Problem description:
Beginning with the first line below, please restate each line exactly, down to and including the line containing "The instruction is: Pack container".
──────
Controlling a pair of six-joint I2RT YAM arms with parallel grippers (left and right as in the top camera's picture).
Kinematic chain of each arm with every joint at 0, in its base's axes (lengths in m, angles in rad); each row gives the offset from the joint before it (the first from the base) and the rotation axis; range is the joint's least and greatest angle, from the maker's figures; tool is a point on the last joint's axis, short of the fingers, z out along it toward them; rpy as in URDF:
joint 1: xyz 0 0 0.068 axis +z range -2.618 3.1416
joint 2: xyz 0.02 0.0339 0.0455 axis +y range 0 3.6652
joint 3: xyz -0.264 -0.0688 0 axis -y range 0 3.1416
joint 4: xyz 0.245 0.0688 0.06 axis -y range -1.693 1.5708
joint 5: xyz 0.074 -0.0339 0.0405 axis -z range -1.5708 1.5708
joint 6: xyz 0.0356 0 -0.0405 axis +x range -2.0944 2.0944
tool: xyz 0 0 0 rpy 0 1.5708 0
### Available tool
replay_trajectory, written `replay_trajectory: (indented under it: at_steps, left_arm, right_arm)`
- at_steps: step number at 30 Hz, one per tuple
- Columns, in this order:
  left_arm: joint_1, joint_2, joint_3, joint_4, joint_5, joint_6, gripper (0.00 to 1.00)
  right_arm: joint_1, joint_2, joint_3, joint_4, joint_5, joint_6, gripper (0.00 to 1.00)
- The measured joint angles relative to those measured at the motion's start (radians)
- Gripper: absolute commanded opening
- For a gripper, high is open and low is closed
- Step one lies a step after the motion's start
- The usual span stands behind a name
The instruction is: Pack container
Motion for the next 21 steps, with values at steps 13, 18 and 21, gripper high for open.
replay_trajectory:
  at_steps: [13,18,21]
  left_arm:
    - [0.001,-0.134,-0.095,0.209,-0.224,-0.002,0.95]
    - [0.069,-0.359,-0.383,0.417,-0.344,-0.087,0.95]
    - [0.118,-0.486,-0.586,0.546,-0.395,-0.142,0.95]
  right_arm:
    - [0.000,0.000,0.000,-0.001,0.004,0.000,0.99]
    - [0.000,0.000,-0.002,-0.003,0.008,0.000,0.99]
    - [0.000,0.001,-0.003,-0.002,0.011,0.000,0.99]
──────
Solution for this exercise:
Controlling a pair of six-joint I2RT YAM arms with parallel grippers (left and right as in the top camera's picture).
Kinematic chain of each arm with every joint at 0, in its base's axes (lengths in m, angles in rad); each row gives the offset from the joint before it (the first from the base) and the rotation axis; range is the joint's least and greatest angle, from the maker's figures; tool is a point on the last joint's axis, short of the fingers, z out along it toward them; rpy as in URDF:
joint 1: xyz 0 0 0.068 axis +z range -2.618 3.1416
joint 2: xyz 0.02 0.0339 0.0455 axis +y range 0 3.6652
joint 3: xyz -0.264 -0.0688 0 axis -y range 0 3.1416
joint 4: xyz 0.245 0.0688 0.06 axis -y range -1.693 1.5708
joint 5: xyz 0.074 -0.0339 0.0405 axis -z range -1.5708 1.5708
joint 6: xyz 0.0356 0 -0.0405 axis +x range -2.0944 2.0944
tool: xyz 0 0 0 rpy 0 1.5708 0
### Available tool
replay_trajectory, written `replay_trajectory: (indented under it: at_steps, left_arm, right_arm)`
- at_steps: step number at 30 Hz, one per tuple
- Columns, in this order:
  left_arm: joint_1, joint_2, joint_3, joint_4, joint_5, joint_6, gripper (0.00 to 1.00)
  right_arm: joint_1, joint_2, joint_3, joint_4, joint_5, joint_6, gripper (0.00 to 1.00)
- The measured joint angles relative to those measured at the motion's start (radians)
- Gripper: absolute commanded opening
- For a gripper, high is open and low is closed
- Step one lies a step after the motion's start
- The usual span stands behind a name
The instruction is: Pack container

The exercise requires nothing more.